We have continued Ali’s modified Meyer’s cocktail (containing Leucovorin 10mg), followed by a glutathione push. She gets a clear lift from the infusions lasting a week or two. She comes to me when she wants one. Because I was going to be away this time for three weeks, she started oral folinic acid 800 mcg daily, then increased to 1600 mcg, and she has continued uphill in my absence.
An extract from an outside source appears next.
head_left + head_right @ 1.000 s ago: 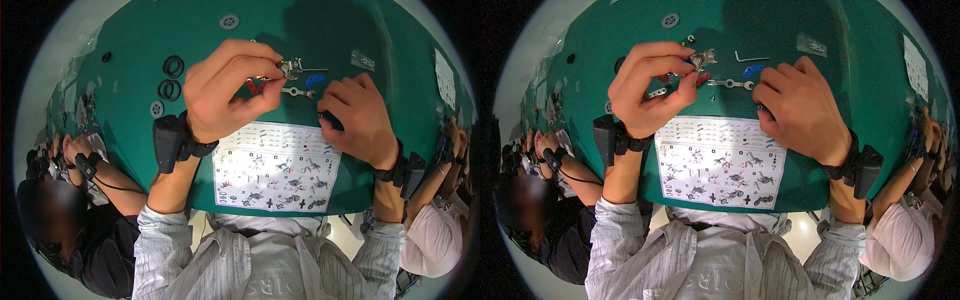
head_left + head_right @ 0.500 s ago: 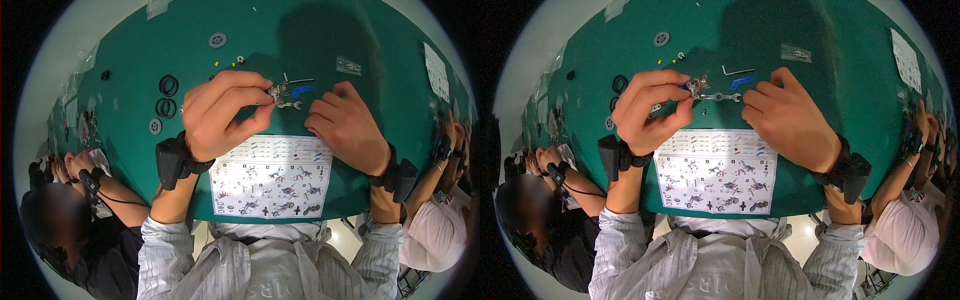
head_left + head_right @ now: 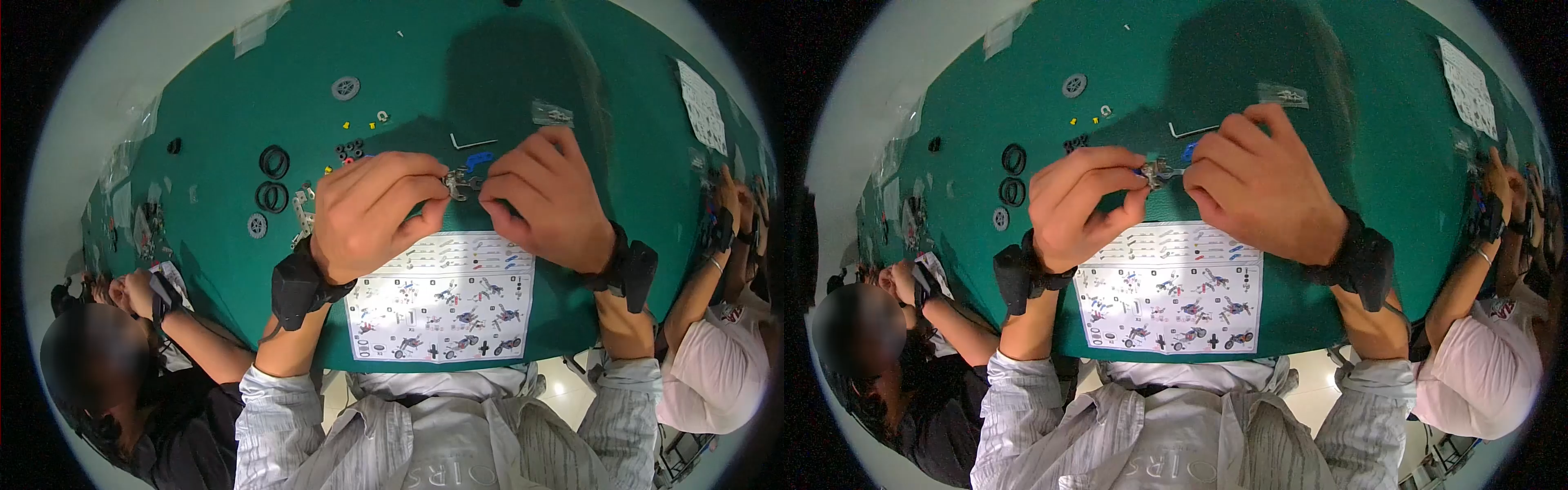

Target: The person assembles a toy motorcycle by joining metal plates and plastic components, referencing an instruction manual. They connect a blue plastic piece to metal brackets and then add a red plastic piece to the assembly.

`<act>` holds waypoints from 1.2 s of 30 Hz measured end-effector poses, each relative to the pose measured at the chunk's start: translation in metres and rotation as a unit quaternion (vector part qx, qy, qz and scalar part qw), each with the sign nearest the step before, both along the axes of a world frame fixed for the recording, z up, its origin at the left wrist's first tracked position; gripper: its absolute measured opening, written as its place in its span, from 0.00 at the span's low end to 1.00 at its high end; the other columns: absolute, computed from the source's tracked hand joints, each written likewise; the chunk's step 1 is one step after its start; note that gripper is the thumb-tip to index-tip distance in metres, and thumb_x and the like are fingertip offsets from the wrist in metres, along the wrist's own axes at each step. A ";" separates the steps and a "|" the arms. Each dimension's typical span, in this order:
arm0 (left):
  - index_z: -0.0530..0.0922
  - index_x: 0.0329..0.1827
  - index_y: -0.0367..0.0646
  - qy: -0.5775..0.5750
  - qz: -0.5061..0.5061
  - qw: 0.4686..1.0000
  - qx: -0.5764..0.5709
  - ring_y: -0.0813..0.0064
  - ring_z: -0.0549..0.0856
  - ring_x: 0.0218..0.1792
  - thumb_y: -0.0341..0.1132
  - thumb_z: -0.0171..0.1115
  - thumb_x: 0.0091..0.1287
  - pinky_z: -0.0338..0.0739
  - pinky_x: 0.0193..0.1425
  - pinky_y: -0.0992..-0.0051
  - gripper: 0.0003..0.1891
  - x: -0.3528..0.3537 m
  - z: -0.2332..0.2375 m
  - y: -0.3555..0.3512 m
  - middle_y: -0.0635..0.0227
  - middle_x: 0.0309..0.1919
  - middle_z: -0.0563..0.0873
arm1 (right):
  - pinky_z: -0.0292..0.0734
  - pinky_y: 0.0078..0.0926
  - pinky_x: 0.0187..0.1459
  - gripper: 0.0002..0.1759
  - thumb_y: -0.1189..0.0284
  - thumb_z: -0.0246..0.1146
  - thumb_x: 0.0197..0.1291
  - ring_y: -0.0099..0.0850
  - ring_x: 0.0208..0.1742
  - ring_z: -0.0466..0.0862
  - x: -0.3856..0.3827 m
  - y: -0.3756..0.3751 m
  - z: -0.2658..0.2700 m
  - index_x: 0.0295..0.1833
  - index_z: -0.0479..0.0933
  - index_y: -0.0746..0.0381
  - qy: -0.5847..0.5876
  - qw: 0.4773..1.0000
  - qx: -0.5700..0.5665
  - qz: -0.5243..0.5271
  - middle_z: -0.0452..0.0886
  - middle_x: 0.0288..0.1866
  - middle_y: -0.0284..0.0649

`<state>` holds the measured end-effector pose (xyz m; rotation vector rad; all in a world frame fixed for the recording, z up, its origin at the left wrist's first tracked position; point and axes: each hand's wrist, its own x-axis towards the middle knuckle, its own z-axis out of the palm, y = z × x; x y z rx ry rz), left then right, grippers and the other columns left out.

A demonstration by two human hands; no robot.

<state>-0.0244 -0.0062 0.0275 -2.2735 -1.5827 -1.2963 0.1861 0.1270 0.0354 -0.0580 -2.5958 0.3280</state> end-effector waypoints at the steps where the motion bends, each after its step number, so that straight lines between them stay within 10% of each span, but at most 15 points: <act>1: 0.83 0.36 0.43 0.003 -0.002 1.000 -0.004 0.68 0.90 0.34 0.23 0.78 0.48 0.83 0.33 0.73 0.14 0.001 0.000 0.000 0.68 0.40 0.89 | 0.72 0.39 0.53 0.13 0.74 0.75 0.47 0.36 0.45 0.80 -0.001 0.000 0.000 0.39 0.81 0.58 0.028 0.999 -0.019 -0.008 0.81 0.41 0.35; 36: 0.86 0.39 0.39 -0.102 -0.063 0.992 -0.045 0.65 0.92 0.39 0.23 0.81 0.53 0.88 0.43 0.70 0.13 0.017 -0.001 -0.007 0.60 0.41 0.91 | 0.74 0.35 0.43 0.19 0.80 0.78 0.42 0.37 0.40 0.84 -0.001 -0.003 0.004 0.43 0.85 0.58 0.079 0.978 -0.184 0.057 0.84 0.39 0.36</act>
Oxygen and folic acid derivatives seem worth a try for pretty much everybody with ME/CFS, except perhaps, if there’s a history of cancer also, further consideration is warranted. Deplin (prescription high dose L-methylfolate), folinic acid, 5-MTHF. Side effects are limited to overactivation/sleep disruption, and are dose related. However, for every intervention, no matter how benign, there seems to be someone who has been made worse by it… Folic acid derivatives should be taken with B-complex and extra B-12. A few people get overactivated with too much B-12, so, as always, it is a good idea to start things one at a time, and if that happens, maybe try again another time at a lower dose.
I have been deeply touched by the many expressions of concern I have received from readers during my short writing hiatus. It is amazing to me that so many people I’ve never met aren’t strangers, but friends sharing a common experience. So here we are, together again, waiting to see what will unfold in Ottawa.